Лена не смотрела на Хлопушкину, ожидая, пока она сама объяснит все, но Хлопушкина с тем же суховатым, строгим выражением продолжала опрашивать избирателей и, видно, не собиралась ничего объяснять Лене.
От долгого сидения у Лены затекли ноги, болела поясница, руки стали совсем грязными; она чувствовала, что у нее растрепались волосы, но стеснялась посмотреться в зеркальце. А избиратели-рабочие все шли и шли, и в окно, в которое уже потянуло вечерней свежестью, по-прежнему доносился глухой, неутихающий гул толпы.
«Да, ей нет никакого дела до меня, я не нужна ей», – думала Лена.
Все люди, которые проходили перед урной, были точно соединены непонятной Лене суровой, теплой связью, и Хлопушкина была тоже включена в эту связь, и только Лена не могла проникнуть в эту связь и не видела никаких путей, чтобы хоть когда-нибудь проникнуть в нее.
– А, Игнатьевна!.. – Лицо Хлопушкиной озарилось детской улыбкой. – Я уж думала, ты заболела.
– Насилу очереди дождалась…
Ширококостая толстая женщина лет сорока пяти, ступая, как тумбами, опухшими расставленными ногами, подошла к урне. В отечном, чуть тронутом морщинами лице женщины и во всей ее грузной фигуре было что-то неуловимо знакомое Лене.
– Я тебе покушать принесла, – сказала она низким, хриплым голосом, протягивая Хлопушкиной узелок… – Хотела с кем раньше передать, да никак пробиться не могла…
– Спасибо, Игнатьевна, – Хлопушкина, с нежной улыбкой взглянув на женщину, взяла узелок. – Вот тебе бланк… Лена, отметь Суркову Марию Игнатьевну…
Лена низко склонила голову над списками. Краска стыда, как в детстве, залила ей все лицо и шею. Лена чувствовала, что мать Суркова смотрит на нее.
– Ваш адрес? – чуть слышно спросила Лена.
– Приовражная, сорок… Нашего адреса уж кто только не знает, – со вздохом сказала Суркова. – Это кто с тобой дежурит-то? – спросила она Хлопушкину.
Лена склонилась еще ниже, вобрав голову в плечи.
– Лена Костенецкая, – вместе в гимназии учились, – спокойно сказала Хлопушкина.
Лена слышала, как Суркова тяжело отошла к столу, повозилась там и вернулась к урне.
– У меня новость, – хрипло сказала она, вталкивая записку в ящик, – прихожу утром на мельницу, – у нас там сбор был, – вижу, вывесили список на увольнение, человек пятнадцать. На первом месте – я…

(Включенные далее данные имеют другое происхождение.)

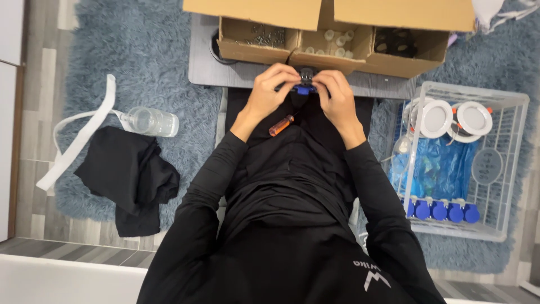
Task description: Assembling small electrical components using a screwdriver.
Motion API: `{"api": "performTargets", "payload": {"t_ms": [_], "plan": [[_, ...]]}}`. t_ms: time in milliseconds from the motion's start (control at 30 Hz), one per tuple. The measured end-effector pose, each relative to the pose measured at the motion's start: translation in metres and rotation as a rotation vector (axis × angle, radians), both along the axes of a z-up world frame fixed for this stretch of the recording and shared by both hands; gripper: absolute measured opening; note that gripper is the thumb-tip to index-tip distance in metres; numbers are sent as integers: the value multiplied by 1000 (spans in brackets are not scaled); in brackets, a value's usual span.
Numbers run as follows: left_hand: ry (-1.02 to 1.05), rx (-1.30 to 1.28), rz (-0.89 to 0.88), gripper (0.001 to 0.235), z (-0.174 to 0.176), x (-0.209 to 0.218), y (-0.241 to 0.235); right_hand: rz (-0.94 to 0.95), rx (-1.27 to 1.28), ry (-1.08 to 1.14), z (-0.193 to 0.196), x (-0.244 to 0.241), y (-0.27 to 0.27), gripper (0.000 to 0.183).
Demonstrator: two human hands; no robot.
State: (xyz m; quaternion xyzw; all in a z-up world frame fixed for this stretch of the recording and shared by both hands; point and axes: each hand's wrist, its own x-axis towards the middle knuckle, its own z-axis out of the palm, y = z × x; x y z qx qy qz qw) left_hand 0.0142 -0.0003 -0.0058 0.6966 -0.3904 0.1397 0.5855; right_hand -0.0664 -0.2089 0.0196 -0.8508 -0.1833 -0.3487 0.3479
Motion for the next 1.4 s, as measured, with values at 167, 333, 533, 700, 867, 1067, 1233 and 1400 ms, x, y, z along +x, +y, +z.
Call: {"api": "performTargets", "payload": {"t_ms": [167, 333, 533, 700, 867, 1067, 1233, 1400], "plan": [[-32, -20, 5, 13, 2, 1, -3, 26, -42, 39, 11, 0, 0, 4], [-16, -16, -19, 10, 12, -1, -4, 43, -60, 61, 11, 1, -4, 7], [-25, -2, -30, 7, 8, 0, -4, 4, -138, 51, 7, 0, -7, 7], [-22, 1, -54, 6, 14, -2, -1, -10, -164, 55, 9, -2, -7, 7], [12, 30, -39, 3, 17, -8, 0, -31, -171, 58, 9, -6, -5, 6], [-18, 60, -35, 5, 14, -13, 4, 4, -109, 81, -6, -9, -6, 7], [-4, 82, -80, 4, 10, -12, 6, 44, -37, 106, -19, -10, -7, 8], [202, 123, -159, 6, 31, -23, 14, 135, 107, 288, -3, -18, -1, 13]]}}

– Это ведь мельница Гиммера? – резким голосом спросила Хлопушкина.
– Его…
– Как же ты теперь?
– Не пропаду… стирать буду. Прощай пока. Заходи…
Суркова, тяжело ступая опухшими ногами, ушла.
– Лена, держи свою порцию…
Хлопушкина протянула Лене два бутерброда.
– Ваша фамилия?
– Мюрисеп Иван Эрнестович, – отвечал кто-то с сильным эстонским акцентом…
Лена, краснея от унижения, с трудом прожевывая жилистую колбасу, склонилась над списком и возле Ивана Эрнестовича Мюрисепа поставила крестик.
Поздним вечером за урной приехал член избирательной комиссии. Закрытый «локомобиль», провожаемый ребятишками и собаками, вез урну по темным кривым слободским улицам. Рабочие с пением расходились с площади. У ворот и на углах улиц чернели группы людей, вспыхивали огоньки папирос.
Член избирательной комиссии дремал, уткнувшись в воротник. Хлопушкина сидела, прямая и строгая, положив руки на колени. Впереди моталась голова милиционера. Лену мучили усталость, тошнота, голод, одиночество.